WHAT IS REQUIRED:
Look through the listing below for the word "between" and copy every line where it occurs.

Segment Start: INPUT MATERIAL

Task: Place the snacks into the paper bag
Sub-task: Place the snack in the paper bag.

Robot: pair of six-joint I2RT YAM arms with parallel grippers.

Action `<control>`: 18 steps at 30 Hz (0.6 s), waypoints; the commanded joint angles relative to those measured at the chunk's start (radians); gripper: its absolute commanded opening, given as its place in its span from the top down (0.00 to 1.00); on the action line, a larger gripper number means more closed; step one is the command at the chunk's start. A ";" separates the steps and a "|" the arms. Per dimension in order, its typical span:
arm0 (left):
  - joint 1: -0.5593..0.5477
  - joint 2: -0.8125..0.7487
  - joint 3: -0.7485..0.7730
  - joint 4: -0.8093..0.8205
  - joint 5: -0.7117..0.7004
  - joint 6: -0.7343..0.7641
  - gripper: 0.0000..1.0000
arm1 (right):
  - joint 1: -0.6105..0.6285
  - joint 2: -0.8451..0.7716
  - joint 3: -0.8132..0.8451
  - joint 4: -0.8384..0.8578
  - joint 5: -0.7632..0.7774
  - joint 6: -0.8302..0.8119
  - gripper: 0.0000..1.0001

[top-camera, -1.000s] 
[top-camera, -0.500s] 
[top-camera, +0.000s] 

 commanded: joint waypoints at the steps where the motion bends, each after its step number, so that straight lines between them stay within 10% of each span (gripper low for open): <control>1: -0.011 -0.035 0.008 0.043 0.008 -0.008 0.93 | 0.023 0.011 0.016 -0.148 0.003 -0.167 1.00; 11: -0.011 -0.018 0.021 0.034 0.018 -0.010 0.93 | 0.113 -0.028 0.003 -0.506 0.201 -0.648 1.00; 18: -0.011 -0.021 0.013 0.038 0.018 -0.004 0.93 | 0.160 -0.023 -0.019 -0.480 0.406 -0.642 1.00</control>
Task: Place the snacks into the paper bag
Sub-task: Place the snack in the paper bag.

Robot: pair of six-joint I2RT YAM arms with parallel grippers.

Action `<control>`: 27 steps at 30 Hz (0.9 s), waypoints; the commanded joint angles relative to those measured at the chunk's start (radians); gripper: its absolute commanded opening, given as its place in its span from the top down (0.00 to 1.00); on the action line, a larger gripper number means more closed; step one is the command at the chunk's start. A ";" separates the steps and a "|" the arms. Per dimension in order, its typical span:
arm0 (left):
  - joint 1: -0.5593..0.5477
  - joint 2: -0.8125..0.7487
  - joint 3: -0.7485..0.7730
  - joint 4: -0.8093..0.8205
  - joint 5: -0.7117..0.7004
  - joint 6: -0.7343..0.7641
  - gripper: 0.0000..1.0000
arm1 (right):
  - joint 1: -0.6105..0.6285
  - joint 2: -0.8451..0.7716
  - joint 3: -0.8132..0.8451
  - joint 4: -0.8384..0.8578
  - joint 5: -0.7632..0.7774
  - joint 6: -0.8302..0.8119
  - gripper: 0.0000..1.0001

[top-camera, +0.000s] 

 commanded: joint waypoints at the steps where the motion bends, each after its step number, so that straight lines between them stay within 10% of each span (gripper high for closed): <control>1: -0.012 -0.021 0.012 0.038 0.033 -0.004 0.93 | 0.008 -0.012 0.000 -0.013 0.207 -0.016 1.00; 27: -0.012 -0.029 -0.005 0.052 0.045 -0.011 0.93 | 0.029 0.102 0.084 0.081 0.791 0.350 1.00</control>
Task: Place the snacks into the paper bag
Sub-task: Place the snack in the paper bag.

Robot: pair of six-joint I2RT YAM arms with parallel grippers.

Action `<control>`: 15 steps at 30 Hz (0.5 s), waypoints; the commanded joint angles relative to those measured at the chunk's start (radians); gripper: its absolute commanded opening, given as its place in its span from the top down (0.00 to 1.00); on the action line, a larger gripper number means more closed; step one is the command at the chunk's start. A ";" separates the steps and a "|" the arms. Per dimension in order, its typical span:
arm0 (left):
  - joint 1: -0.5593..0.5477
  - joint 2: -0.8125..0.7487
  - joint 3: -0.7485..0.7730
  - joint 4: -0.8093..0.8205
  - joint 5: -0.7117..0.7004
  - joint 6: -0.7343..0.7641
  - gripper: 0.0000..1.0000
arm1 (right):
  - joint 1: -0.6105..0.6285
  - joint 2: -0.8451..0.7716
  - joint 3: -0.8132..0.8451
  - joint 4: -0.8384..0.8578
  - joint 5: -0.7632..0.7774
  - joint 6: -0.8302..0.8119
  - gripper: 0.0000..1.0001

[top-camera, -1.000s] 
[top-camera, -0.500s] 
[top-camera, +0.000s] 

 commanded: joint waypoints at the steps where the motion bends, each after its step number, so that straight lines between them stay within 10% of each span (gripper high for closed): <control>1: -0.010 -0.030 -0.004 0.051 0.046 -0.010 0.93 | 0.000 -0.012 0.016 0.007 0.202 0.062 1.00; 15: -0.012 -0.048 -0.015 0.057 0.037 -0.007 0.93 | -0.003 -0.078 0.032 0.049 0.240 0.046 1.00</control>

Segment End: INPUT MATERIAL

SOLUTION TO THE PROBLEM:
 commanded: joint waypoints at the steps where the motion bends, each after its step number, so that straight lines between them stay within 10% of each span (gripper low for open): <control>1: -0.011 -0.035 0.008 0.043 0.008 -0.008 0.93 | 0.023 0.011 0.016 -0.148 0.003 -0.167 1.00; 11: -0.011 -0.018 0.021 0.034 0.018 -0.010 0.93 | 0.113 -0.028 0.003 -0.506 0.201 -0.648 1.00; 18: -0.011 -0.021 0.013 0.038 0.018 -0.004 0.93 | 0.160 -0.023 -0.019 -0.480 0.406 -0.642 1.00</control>
 commanded: joint waypoints at the steps where the motion bends, each after its step number, so that straight lines between them stay within 10% of each span (gripper high for closed): <control>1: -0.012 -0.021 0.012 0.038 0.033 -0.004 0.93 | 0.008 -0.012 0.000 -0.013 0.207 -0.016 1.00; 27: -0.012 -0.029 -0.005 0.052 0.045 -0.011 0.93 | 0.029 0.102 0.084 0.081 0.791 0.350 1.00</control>
 commanded: joint waypoints at the steps where the motion bends, each after its step number, so that straight lines between them stay within 10% of each span (gripper high for closed): <control>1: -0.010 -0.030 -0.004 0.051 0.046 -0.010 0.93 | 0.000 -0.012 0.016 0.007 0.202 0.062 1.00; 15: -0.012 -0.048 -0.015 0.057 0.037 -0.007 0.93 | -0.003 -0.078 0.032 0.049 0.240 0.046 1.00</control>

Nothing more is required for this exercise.